**Task statement**
Count every line in the data below that includes "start", and give only the result.

**Material provided**
+ + + +

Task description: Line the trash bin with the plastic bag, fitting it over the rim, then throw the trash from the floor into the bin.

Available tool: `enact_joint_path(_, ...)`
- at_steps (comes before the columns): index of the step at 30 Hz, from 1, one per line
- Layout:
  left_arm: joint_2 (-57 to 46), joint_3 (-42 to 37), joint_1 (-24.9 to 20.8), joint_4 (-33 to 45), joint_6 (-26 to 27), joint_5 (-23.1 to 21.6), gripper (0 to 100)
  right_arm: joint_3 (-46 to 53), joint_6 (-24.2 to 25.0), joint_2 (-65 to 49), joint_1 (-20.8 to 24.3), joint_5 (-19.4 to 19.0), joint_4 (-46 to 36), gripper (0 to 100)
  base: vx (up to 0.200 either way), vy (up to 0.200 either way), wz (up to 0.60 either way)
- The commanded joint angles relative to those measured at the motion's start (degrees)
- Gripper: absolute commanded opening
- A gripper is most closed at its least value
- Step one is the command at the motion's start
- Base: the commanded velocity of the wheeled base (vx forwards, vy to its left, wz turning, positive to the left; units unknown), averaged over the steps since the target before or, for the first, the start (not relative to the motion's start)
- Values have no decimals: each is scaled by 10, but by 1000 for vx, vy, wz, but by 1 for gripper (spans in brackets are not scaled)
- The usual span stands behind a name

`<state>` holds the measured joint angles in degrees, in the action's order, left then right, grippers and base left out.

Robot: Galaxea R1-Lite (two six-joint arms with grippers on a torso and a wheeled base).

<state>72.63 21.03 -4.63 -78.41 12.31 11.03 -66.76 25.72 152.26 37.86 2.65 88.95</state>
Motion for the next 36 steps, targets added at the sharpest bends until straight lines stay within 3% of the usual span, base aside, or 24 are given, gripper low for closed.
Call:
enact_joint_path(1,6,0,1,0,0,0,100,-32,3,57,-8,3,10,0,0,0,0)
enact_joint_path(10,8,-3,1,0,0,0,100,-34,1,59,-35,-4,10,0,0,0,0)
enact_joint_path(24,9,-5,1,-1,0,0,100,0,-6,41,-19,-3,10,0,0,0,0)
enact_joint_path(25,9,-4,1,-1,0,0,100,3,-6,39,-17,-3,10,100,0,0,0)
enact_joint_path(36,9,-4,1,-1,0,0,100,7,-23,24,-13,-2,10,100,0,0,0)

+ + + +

**Written solution**
3